◆ Task ◆
Type the listing below out again exactly. No images.

-=-=-=-=-

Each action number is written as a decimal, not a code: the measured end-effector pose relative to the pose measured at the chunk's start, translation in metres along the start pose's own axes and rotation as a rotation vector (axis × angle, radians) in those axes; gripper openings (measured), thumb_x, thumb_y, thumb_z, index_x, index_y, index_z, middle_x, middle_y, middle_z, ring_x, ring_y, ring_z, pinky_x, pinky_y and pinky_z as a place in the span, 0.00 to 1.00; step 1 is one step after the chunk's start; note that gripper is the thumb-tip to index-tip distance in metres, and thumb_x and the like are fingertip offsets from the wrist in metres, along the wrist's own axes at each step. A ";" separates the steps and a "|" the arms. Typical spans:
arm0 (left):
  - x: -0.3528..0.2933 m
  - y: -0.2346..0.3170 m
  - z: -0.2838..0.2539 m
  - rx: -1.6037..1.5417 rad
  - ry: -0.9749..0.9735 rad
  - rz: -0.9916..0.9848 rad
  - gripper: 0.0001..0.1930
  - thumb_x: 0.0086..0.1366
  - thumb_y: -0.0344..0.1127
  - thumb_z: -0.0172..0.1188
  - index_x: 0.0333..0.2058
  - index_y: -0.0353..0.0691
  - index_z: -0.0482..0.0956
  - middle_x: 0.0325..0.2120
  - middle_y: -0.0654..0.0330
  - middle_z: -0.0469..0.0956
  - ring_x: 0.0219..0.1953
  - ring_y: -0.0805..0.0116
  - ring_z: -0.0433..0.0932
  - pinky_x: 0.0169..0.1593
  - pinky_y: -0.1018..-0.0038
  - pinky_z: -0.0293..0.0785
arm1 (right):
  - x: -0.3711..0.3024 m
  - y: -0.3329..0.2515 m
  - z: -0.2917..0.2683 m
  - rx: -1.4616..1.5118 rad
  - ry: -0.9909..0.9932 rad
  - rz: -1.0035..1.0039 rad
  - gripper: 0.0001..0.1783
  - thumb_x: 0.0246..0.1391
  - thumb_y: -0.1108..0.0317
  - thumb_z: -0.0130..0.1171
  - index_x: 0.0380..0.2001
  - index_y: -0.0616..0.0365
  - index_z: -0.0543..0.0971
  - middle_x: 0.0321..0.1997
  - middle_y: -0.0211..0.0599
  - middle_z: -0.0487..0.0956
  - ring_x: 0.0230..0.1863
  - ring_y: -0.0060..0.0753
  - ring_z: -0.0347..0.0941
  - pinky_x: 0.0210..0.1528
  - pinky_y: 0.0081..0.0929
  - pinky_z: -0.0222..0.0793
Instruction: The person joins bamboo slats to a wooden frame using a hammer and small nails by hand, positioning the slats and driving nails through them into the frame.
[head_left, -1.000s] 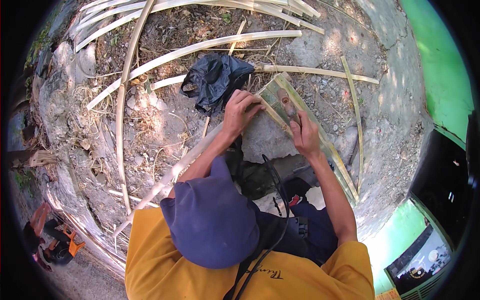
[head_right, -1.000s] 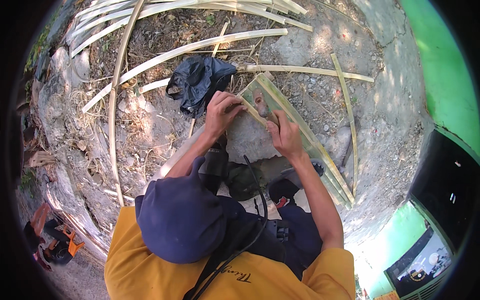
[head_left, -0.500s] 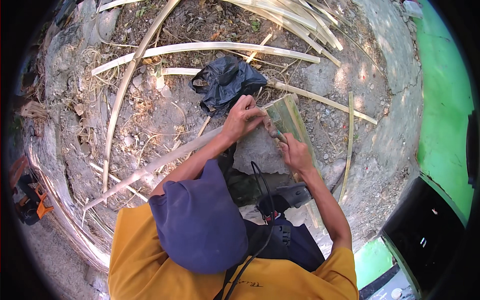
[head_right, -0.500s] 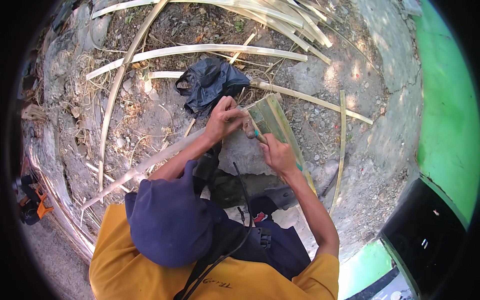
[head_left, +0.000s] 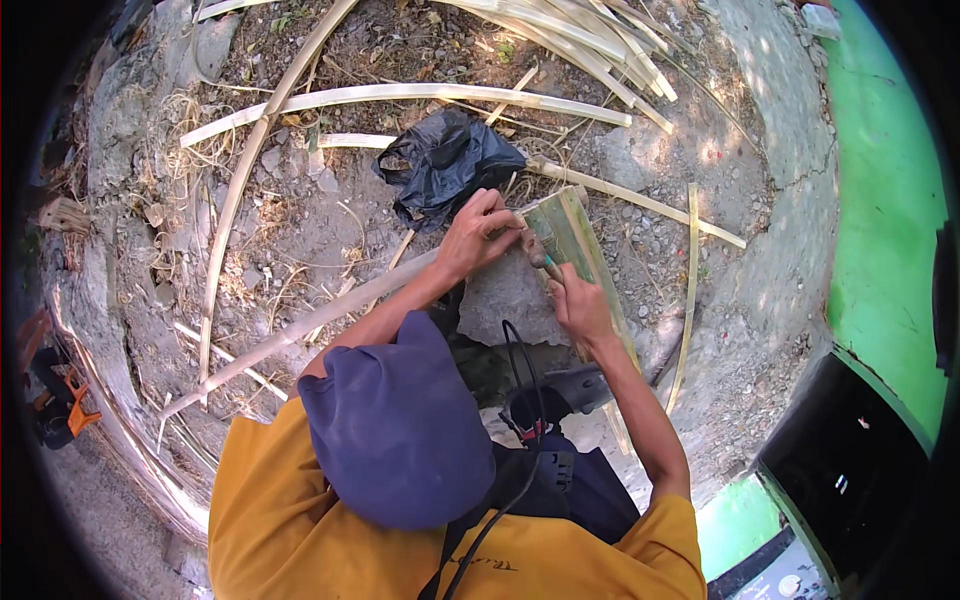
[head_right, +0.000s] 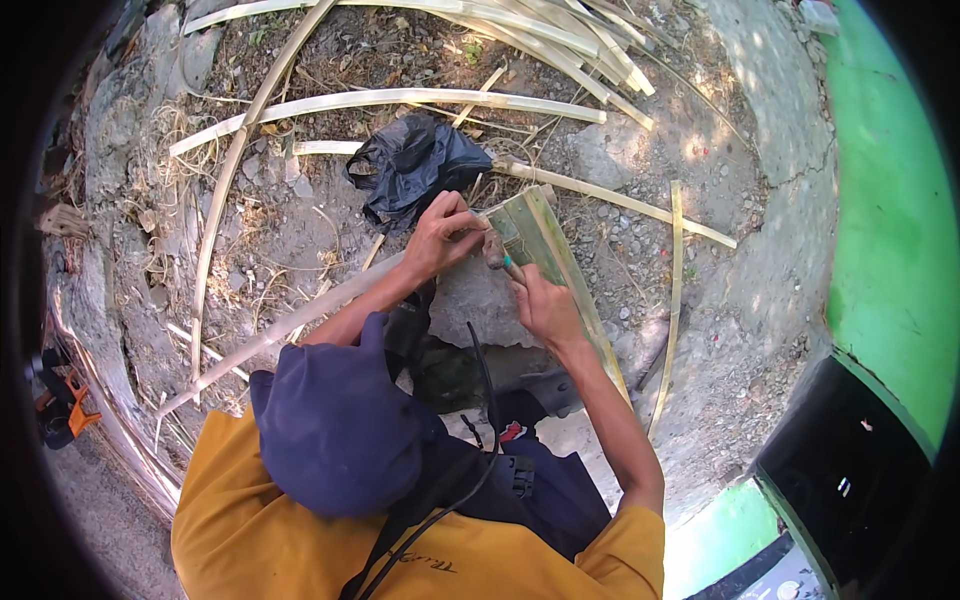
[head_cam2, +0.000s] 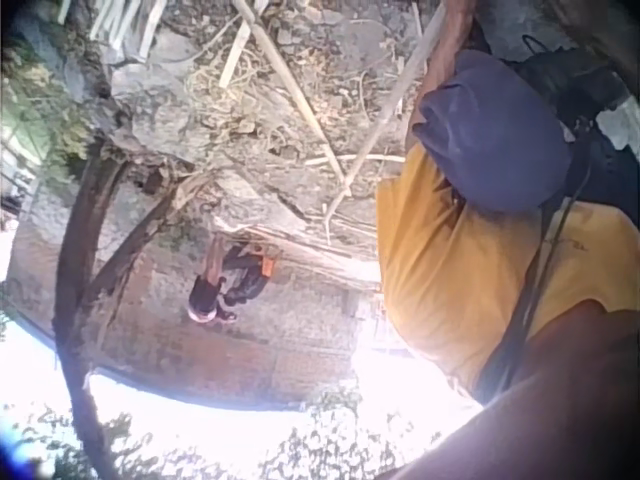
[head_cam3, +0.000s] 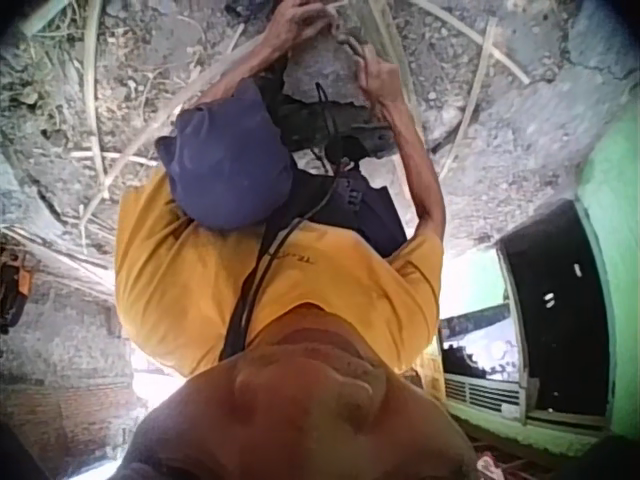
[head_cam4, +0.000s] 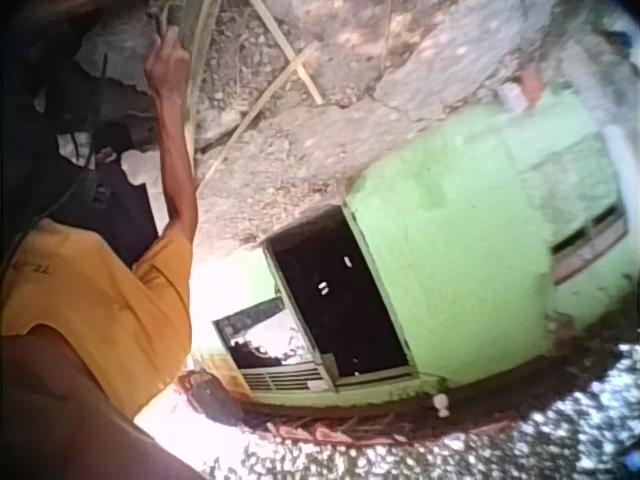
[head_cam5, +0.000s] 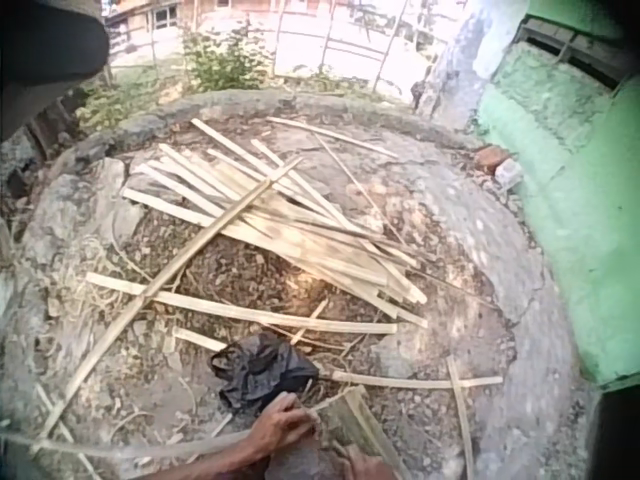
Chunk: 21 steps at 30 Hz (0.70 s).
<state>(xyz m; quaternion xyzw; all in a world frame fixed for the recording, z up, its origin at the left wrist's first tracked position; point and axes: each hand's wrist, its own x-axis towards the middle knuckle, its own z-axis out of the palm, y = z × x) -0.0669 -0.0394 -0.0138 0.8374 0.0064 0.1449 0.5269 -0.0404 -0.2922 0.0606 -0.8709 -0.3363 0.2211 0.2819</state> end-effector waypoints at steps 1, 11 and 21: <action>-0.002 0.000 0.001 -0.023 -0.019 -0.032 0.10 0.52 0.29 0.76 0.35 0.40 0.87 0.28 0.61 0.67 0.33 0.61 0.69 0.37 0.65 0.69 | -0.001 0.004 0.000 -0.004 -0.005 0.014 0.09 0.70 0.65 0.55 0.44 0.58 0.71 0.29 0.56 0.80 0.30 0.63 0.80 0.29 0.54 0.71; -0.009 0.000 -0.002 0.128 -0.008 0.033 0.21 0.52 0.38 0.78 0.47 0.50 0.89 0.31 0.63 0.68 0.37 0.62 0.70 0.42 0.64 0.70 | -0.003 -0.005 -0.006 0.019 0.035 -0.092 0.09 0.69 0.66 0.55 0.46 0.59 0.72 0.29 0.54 0.81 0.30 0.62 0.80 0.30 0.51 0.73; -0.010 0.005 -0.003 0.280 0.018 -0.025 0.23 0.47 0.50 0.80 0.45 0.63 0.92 0.33 0.66 0.66 0.40 0.63 0.67 0.44 0.65 0.63 | -0.007 0.001 -0.008 0.044 0.086 -0.165 0.07 0.69 0.65 0.54 0.43 0.57 0.73 0.27 0.54 0.81 0.28 0.63 0.80 0.28 0.53 0.73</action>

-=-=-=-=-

◆ Answer for this exercise ◆
Each action number is written as a decimal, not a code: the measured end-effector pose relative to the pose measured at the chunk's start, translation in metres along the start pose's own axes and rotation as a rotation vector (axis × angle, radians) in those axes; gripper openings (measured), thumb_x, thumb_y, thumb_z, index_x, index_y, index_z, middle_x, middle_y, middle_z, ring_x, ring_y, ring_z, pinky_x, pinky_y and pinky_z as a place in the span, 0.00 to 1.00; step 1 is one step after the chunk's start; note that gripper is the thumb-tip to index-tip distance in metres, and thumb_x and the like are fingertip offsets from the wrist in metres, along the wrist's own axes at each step. A ";" separates the steps and a "|" the arms. Typical spans:
arm0 (left):
  - x: -0.3528..0.2933 m
  - y: -0.2346..0.3170 m
  - z: -0.2838..0.2539 m
  - rx: -1.6037..1.5417 rad
  - ry: -0.9749..0.9735 rad
  - rz: -0.9916..0.9848 rad
  - gripper: 0.0001..0.1930
  - thumb_x: 0.0086..0.1366
  - thumb_y: -0.0344..0.1127
  - thumb_z: -0.0172..0.1188
  - index_x: 0.0333..0.2058
  - index_y: -0.0353..0.0691
  - index_z: -0.0482..0.0956
  - middle_x: 0.0325..0.2120
  - middle_y: -0.0654..0.0330
  - middle_z: -0.0469..0.0956
  - ring_x: 0.0219..0.1953
  - ring_y: -0.0805..0.0116
  - ring_z: -0.0433..0.0932
  - pinky_x: 0.0169..0.1593
  - pinky_y: -0.1018..-0.0038
  - pinky_z: -0.0293..0.0785
arm1 (right):
  - x: -0.3711..0.3024 m
  - y: -0.3329..0.2515 m
  - z: -0.2917..0.2683 m
  - rx: -1.4616..1.5118 rad
  - ry: -0.9909..0.9932 rad
  - rz: -1.0035..1.0039 rad
  - gripper: 0.0001..0.1783
  - thumb_x: 0.0246..0.1391
  - thumb_y: -0.1108..0.0317
  - thumb_z: -0.0130..0.1171
  - index_x: 0.0380..0.2001
  - index_y: -0.0616..0.0365
  - index_z: -0.0543..0.0971
  - middle_x: 0.0321..0.1997
  - middle_y: -0.0211..0.0599
  - middle_z: -0.0487..0.0956
  - ring_x: 0.0230..0.1863
  - ring_y: -0.0060..0.0753
  - ring_z: -0.0347..0.0941
  - pinky_x: 0.0210..0.1528
  - pinky_y: 0.0081..0.0929
  - pinky_z: -0.0222..0.0793
Instruction: The person joins bamboo slats to a wooden frame using a hammer and small nails by hand, positioning the slats and driving nails through them into the frame.
[head_left, -1.000s] 
[head_right, -1.000s] 
[head_left, -0.500s] 
[head_right, -0.500s] 
[head_left, +0.000s] 
[head_right, +0.000s] 
[head_cam2, +0.000s] 
[head_cam3, +0.000s] 
[head_cam4, +0.000s] 
[head_cam5, +0.000s] 
Chunk: 21 steps at 30 Hz (0.70 s).
<state>(xyz m; quaternion xyzw; all in a world frame fixed for the recording, z up, its origin at the left wrist's first tracked position; point and axes: each hand's wrist, its own x-axis towards the middle knuckle, its own z-axis out of the palm, y = z × x) -0.0669 -0.0394 -0.0138 0.8374 0.0064 0.1449 0.5269 -0.0404 -0.2922 0.0606 -0.8709 -0.3363 0.2211 0.2819</state> end-effector waypoints at steps 1, 11 and 21: <action>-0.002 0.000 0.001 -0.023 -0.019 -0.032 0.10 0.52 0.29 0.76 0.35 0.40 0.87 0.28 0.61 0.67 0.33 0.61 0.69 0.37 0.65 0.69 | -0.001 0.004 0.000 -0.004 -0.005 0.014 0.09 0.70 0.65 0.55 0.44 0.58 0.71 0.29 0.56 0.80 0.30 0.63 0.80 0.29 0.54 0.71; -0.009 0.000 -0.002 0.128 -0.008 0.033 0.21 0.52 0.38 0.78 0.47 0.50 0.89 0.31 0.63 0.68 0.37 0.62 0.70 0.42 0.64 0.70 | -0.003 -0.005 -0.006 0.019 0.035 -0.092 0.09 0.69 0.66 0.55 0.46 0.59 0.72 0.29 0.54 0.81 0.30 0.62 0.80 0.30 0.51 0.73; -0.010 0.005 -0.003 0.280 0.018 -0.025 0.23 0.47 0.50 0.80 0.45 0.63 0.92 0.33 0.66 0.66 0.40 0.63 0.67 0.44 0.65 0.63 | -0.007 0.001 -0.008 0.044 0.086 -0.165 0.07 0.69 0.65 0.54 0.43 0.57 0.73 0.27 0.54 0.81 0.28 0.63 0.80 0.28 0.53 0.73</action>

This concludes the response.